Guillaume et Jean me regardent réintégrer ma place. Pas un mot. Ils savent, l’un comme l’autre, où j’étais. Ils meurent d’envie, j’en suis sûr, d’en savoir plus mais je ne sais pas comment le faire.

— Tu penses rester muet tout le reste de la journée, m’interpelle Guillaume. 

— Je ne voulais en aucun cas déranger votre rythme, plaisanté-je. 

— Il n’est pas, par hasard, en train de se moquer de nous, là ? intervient à son tour Jean. 

— Cela y ressemble bien et c’est guère sympa. Même si cela prouve que tonton n’a pas dû être méchant.

— Il n’avait aucune raison de l’être, dis-je. Il a reçu au courrier une photo de Johan et moi. En train de nous embrasser. 

— Du chantage ? À notre époque ? s'indigne Guillaume.

— On s’en fout. Laisse le finir sans l’interrompre, je te prie. J’ai besoin de quelques précisions sur le bisou. Tu as omis de nous mettre au courant des différentes étapes. 

— Tu n’es pas très vigilant, Jean. Les regards, les départs sans prendre le temps de discuter. Raconte, petit.
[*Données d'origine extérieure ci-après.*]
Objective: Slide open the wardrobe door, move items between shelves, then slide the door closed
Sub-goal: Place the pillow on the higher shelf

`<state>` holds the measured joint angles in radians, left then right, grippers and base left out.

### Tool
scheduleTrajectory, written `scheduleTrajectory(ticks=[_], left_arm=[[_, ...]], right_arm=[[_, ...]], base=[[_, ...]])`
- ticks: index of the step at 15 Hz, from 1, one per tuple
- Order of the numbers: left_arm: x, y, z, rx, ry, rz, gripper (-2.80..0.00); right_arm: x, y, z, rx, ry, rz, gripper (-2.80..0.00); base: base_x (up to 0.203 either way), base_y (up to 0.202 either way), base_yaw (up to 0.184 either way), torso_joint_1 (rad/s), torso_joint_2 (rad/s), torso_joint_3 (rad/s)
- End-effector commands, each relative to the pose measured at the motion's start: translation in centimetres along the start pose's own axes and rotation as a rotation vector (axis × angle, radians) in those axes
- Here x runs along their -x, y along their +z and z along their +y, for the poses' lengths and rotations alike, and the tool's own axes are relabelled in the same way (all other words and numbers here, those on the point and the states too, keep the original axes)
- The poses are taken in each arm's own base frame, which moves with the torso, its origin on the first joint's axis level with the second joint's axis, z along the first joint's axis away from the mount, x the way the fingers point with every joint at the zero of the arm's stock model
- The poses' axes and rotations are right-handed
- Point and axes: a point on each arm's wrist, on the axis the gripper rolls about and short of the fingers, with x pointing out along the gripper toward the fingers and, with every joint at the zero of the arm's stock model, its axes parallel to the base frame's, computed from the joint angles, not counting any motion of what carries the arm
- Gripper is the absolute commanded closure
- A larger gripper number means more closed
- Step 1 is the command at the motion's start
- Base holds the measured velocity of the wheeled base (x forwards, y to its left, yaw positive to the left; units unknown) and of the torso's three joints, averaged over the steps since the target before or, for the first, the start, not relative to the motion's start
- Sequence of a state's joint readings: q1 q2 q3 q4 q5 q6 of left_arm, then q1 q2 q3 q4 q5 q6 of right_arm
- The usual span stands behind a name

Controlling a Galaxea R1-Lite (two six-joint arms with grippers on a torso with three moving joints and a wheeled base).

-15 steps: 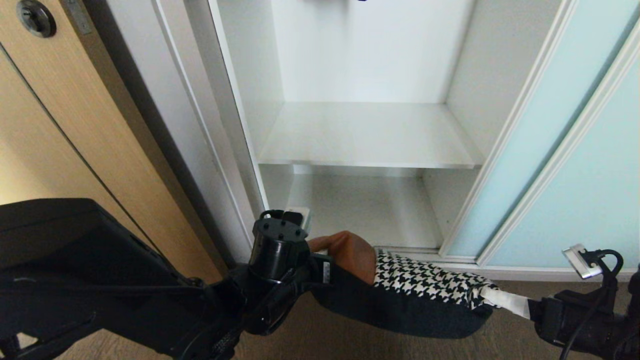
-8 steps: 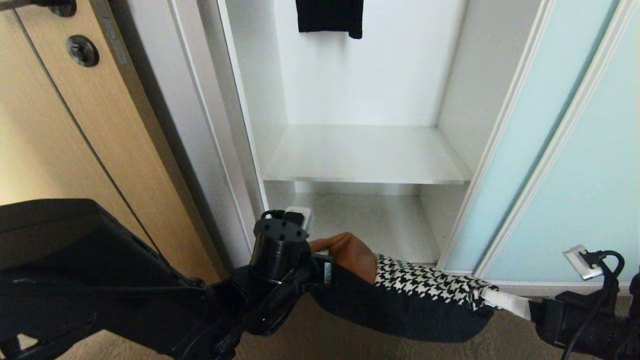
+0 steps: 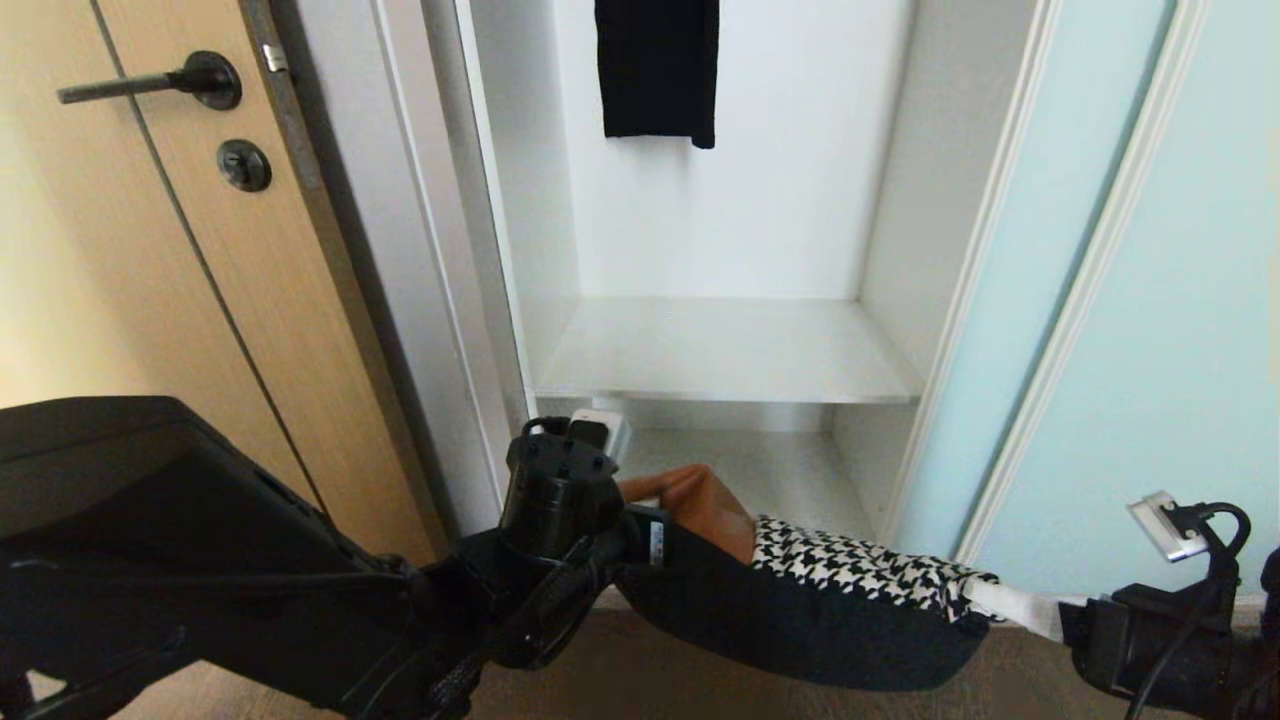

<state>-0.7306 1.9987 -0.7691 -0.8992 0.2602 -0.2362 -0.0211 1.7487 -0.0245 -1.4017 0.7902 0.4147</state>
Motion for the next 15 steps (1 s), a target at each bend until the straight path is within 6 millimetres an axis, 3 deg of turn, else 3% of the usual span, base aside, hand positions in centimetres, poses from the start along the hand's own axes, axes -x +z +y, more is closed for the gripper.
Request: scheduleTrajectory(ticks=[1, 6, 15], left_arm=[[-0.04, -0.30, -0.09, 0.000, -0.001, 0.005, 0.00], [-0.08, -0.11, -0.09, 0.009, -0.003, -0.012, 0.00], [0.20, -0.60, 0.08, -0.009, 0.002, -0.044, 0.00]], right_arm=[[-0.02, 0.06, 0.05, 0.003, 0.007, -0.002, 0.00], [-0.01, 0.01, 0.03, 0.001, 0.006, -0.001, 0.00], [-0.05, 0.12, 0.49, 0.010, 0.022, -0.004, 0.00]], base=[[0.000, 0.000, 0.000, 0.006, 0.00, 0.208], [0.000, 0.000, 0.000, 0.001, 0.00, 0.134], [0.000, 0.000, 0.000, 0.000, 0.00, 0.003]])
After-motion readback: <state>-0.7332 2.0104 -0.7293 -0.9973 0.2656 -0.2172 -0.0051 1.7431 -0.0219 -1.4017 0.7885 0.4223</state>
— C’est le hasard qui est en partie responsable de notre rapprochement. Un ami gère la sécurité de la Pride chaque année.  Il m’a proposé une place au sein du service d’ordre. 

— Vu ton gabarit, rien d’anormal. Euh. Tu es gay ? 

— Ils ne te servent vraiment à rien tes yeux, ironise Guillaume. Continue. 

— Je vais accélérer le déroulé de mon histoire. Et pour te répondre, Jean. Oui, je suis gay. 

— Et Johan aussi, précise Guillaume à l’intention de Jean  

— Je vous dispense de toutes les explications. Mon rôle était de m’assurer que tout se passe bien.

Le silence suit ma remarque suivi d'un éclat de rire.

— Si vous vous êtes embrassés,  c’est que le client était satisfait précise Jean, hilare.